Ervin v. State

Annotate this Case

41 Wis. 2d 194 (1968)

163 N.W.2d 207

ERVIN, Plaintiff in error, v. STATE, Defendant in error.

Nos. State 90, 91.

Supreme Court of Wisconsin.

Argued December 3, 1968.

Decided December 20, 1968.

*197 For the plaintiff in error there was a brief and oral argument by Nathaniel D. Rothstein of Milwaukee.

For the defendant in error the cause was argued by Harold B. Jackson, Jr., assistant district attorney of Milwaukee county, with whom on the brief were Bronson C. La Follette, attorney general, and David J. Cannon, district attorney.

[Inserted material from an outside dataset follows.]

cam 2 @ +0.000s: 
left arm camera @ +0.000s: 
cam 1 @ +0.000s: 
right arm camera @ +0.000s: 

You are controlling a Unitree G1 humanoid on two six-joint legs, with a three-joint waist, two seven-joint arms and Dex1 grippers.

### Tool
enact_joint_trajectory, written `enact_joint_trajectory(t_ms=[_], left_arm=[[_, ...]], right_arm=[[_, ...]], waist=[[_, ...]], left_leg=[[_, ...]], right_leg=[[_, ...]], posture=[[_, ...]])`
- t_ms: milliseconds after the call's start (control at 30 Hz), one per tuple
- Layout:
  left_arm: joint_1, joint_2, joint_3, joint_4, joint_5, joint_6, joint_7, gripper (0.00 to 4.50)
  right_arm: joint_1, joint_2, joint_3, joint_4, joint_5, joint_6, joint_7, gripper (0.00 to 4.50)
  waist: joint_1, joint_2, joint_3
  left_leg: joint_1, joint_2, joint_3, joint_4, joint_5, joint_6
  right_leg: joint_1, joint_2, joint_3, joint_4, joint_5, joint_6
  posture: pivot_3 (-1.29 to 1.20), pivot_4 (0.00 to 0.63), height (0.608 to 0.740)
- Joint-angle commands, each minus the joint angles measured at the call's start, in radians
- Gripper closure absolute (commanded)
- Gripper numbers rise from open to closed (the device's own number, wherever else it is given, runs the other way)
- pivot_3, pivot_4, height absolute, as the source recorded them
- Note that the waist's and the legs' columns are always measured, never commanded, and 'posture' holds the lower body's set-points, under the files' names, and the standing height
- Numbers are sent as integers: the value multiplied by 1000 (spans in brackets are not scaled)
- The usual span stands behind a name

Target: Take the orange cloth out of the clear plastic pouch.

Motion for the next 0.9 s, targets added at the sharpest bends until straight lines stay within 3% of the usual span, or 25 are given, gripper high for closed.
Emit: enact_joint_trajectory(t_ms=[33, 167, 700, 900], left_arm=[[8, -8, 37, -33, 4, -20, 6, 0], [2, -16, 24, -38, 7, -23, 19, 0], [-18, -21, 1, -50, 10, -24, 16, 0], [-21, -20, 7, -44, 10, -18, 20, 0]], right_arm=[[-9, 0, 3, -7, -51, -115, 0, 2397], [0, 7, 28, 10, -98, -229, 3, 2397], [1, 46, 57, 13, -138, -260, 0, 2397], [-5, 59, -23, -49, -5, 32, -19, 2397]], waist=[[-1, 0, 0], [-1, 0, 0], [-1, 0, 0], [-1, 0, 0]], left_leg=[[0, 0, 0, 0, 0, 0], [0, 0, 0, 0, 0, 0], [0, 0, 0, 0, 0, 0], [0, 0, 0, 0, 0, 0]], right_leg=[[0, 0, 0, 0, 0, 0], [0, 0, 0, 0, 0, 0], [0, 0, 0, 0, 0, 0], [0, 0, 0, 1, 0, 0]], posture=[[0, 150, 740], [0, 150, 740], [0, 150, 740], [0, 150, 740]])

It is the position of the defendant that his arrest and subsequent search were both illegal because the curfew proclamation of the mayor of Milwaukee and the statute authorizing it are alike unconstitutional. This is an across-the-board challenge to the constitutionality of the mayor's proclamation and to the enabling statute in any situation and under any circumstances.

Scope of Review.

There is no claim made here that the community situation in the summer of 1967 did not warrant the mayor's use of the power to declare a curfew as granted by the legislature. In fact, there is nothing in this record to even suggest what the conditions were in Milwaukee when the curfew was imposed. The district attorney and defense counsel stipulated that the testimony taken on the motion to suppress evidence was to stand as the testimony *198 and the only testimony taken at trial. At the hearing on the motion to suppress evidence, the only witness to testify was the officer who conducted the search and seized the marijuana found on the person of the defendant. So it is neither possible nor necessary to recreate the combination of widespread lootings, sniping from rooftops and multiple arsons that led the common council and the mayor to impose the curfew. The defendant is asserting that no matter how widespread the community chaos, anarchy and disorder, under no possible set of circumstances can the imposition of a community-wide curfew be upheld.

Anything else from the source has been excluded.